Abstract:Single Image Super Resolution (SISR) techniques based on Super Resolution Convolutional Neural Networks (SRCNN) are applied to micro-computed tomography ({\mu}CT) images of sandstone and carbonate rocks. Digital rock imaging is limited by the capability of the scanning device resulting in trade-offs between resolution and field of view, and super resolution methods tested in this study aim to compensate for these limits. SRCNN models SR-Resnet, Enhanced Deep SR (EDSR), and Wide-Activation Deep SR (WDSR) are used on the Digital Rock Super Resolution 1 (DRSRD1) Dataset of 4x downsampled images, comprising of 2000 high resolution (800x800) raw micro-CT images of Bentheimer sandstone and Estaillades carbonate. The trained models are applied to the validation and test data within the dataset and show a 3-5 dB rise in image quality compared to bicubic interpolation, with all tested models performing within a 0.1 dB range. Difference maps indicate that edge sharpness is completely recovered in images within the scope of the trained model, with only high frequency noise related detail loss.

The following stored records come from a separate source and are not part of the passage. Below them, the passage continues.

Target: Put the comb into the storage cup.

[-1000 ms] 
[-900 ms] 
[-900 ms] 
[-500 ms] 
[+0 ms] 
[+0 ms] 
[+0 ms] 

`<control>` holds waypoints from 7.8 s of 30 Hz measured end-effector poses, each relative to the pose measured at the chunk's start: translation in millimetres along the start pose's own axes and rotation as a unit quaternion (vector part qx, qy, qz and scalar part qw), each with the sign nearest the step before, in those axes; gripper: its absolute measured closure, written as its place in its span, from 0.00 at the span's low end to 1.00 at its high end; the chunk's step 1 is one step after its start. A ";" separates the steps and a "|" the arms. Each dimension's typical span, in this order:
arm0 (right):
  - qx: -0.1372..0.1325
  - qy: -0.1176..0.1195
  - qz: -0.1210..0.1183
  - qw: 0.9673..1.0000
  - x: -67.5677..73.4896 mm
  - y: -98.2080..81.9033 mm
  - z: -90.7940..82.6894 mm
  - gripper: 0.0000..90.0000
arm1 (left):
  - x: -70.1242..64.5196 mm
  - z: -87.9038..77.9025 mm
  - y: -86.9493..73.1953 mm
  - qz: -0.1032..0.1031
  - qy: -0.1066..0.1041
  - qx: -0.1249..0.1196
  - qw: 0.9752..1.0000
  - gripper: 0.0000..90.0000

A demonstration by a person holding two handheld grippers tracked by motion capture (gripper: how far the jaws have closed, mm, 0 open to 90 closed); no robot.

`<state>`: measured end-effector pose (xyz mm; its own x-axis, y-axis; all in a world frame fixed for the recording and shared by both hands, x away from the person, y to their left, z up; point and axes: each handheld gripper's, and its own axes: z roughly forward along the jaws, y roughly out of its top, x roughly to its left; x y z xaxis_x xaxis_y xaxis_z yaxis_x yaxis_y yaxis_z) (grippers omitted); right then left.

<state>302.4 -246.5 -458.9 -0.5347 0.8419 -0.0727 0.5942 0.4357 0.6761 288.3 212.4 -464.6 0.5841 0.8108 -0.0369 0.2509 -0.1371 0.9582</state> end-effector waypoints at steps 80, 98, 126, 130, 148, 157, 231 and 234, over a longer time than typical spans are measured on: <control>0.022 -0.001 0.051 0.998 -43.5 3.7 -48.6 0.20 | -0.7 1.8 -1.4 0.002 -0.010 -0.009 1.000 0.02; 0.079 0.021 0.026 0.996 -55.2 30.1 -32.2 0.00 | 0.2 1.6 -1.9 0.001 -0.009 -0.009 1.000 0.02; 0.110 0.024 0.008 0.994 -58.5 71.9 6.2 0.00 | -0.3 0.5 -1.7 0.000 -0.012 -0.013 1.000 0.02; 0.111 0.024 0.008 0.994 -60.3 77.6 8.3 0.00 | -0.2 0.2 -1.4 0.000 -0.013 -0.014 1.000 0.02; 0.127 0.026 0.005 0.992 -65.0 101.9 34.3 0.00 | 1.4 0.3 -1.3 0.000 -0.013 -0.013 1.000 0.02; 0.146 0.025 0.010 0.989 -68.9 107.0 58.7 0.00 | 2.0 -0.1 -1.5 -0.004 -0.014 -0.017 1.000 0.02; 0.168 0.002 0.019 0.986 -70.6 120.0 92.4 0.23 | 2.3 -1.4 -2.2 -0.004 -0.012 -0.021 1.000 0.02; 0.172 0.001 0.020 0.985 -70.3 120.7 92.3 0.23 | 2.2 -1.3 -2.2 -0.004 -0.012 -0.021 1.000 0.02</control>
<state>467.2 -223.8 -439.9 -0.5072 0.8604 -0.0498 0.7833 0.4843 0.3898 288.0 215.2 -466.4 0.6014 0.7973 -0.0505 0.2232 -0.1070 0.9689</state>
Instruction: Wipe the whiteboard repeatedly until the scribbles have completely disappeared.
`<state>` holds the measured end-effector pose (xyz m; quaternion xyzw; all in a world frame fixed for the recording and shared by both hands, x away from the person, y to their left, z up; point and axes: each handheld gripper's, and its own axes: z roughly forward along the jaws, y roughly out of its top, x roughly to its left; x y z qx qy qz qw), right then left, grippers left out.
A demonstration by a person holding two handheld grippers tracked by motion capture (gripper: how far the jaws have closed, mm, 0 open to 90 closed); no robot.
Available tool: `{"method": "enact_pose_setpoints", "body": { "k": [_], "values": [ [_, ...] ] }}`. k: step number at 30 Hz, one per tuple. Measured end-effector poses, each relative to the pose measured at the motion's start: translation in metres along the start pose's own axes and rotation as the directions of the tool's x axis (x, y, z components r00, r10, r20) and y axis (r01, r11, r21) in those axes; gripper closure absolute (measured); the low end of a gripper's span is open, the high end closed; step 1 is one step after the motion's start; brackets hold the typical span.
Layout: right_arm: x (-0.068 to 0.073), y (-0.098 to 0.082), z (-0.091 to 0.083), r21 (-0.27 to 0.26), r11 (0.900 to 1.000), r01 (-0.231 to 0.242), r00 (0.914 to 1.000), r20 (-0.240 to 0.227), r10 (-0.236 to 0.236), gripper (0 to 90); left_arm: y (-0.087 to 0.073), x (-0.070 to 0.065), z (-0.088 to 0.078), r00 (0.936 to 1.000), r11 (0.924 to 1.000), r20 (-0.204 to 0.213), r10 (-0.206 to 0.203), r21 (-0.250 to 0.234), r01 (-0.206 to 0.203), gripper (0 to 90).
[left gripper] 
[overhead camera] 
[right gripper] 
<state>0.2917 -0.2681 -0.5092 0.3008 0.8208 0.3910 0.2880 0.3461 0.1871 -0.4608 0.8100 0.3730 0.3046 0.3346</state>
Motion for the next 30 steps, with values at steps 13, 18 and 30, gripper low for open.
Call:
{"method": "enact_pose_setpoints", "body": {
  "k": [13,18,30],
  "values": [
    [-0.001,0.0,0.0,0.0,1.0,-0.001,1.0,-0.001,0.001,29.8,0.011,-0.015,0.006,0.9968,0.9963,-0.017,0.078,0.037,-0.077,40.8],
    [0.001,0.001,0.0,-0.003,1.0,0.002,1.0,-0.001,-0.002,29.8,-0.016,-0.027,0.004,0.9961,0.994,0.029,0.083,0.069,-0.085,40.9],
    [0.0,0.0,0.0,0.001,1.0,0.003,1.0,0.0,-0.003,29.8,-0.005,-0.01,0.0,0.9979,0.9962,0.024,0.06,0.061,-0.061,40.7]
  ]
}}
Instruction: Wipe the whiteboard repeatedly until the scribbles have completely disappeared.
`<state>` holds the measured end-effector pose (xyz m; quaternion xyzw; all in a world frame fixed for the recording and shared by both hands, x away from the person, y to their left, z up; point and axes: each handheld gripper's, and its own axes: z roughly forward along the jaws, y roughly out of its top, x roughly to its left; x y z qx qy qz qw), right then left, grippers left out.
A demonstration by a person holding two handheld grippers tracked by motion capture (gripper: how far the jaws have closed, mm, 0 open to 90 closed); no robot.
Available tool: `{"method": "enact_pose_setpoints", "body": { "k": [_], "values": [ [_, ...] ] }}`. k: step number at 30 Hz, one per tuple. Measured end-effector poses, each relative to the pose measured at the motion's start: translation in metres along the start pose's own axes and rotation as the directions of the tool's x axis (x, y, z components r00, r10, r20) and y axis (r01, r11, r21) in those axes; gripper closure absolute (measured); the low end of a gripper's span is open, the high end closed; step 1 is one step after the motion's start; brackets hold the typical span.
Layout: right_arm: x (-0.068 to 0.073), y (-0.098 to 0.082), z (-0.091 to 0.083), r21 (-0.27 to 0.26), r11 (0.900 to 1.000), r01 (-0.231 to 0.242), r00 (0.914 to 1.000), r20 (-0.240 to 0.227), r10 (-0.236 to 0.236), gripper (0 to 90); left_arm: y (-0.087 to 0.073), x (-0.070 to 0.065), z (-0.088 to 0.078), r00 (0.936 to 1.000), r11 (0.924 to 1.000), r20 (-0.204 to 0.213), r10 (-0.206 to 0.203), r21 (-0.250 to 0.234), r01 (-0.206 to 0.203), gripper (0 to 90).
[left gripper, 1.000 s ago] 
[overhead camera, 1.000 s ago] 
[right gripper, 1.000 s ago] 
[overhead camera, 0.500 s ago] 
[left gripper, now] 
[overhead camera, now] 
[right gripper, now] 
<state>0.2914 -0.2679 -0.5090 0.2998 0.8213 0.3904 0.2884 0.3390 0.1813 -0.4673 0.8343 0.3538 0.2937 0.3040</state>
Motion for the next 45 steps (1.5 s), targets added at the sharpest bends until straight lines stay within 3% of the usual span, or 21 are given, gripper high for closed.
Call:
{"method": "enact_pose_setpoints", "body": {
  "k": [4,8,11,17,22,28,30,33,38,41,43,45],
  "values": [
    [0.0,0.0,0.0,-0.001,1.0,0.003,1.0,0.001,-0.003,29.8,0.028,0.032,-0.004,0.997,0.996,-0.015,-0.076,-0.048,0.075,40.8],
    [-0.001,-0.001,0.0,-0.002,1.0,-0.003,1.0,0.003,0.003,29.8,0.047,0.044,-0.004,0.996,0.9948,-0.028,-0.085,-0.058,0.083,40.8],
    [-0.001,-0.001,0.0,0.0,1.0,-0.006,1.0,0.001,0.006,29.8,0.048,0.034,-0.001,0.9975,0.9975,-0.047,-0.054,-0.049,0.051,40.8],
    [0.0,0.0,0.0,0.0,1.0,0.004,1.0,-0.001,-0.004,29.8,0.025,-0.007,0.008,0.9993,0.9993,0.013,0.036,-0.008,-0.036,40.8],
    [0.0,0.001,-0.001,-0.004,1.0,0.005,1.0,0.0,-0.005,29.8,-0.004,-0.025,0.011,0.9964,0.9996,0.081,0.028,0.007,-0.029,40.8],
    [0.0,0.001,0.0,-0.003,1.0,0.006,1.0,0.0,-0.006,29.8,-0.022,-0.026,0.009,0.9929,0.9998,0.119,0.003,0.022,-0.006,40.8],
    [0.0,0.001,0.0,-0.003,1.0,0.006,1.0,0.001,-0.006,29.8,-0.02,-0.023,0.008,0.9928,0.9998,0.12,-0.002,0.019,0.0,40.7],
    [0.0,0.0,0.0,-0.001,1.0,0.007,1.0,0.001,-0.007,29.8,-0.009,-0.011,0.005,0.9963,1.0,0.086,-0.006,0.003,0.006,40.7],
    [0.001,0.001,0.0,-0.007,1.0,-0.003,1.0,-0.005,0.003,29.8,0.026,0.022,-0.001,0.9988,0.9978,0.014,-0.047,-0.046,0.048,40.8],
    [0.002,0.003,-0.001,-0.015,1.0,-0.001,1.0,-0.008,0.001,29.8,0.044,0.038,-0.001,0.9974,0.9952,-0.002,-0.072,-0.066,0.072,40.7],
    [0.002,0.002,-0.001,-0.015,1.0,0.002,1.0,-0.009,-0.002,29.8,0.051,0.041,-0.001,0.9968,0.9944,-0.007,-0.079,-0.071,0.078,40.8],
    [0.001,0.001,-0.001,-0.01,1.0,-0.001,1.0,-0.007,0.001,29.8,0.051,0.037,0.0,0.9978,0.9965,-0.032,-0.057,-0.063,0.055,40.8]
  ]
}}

We find that aside from generation of high-resolution images, a beneficial side effect of super resolution methods applied to synthetically downgraded images is the removal of image noise while recovering edgewise sharpness which is beneficial for the segmentation process. The model is also tested against real low-resolution images of Bentheimer rock with image augmentation to account for natural noise and blur. The SRCNN method is shown to act as a preconditioner for image segmentation under these circumstances which naturally leads to further future development and training of models that segment an image directly. Image restoration by SRCNN on the rock images is of significantly higher quality than traditional methods and suggests SRCNN methods are a viable processing step in a digital rock workflow.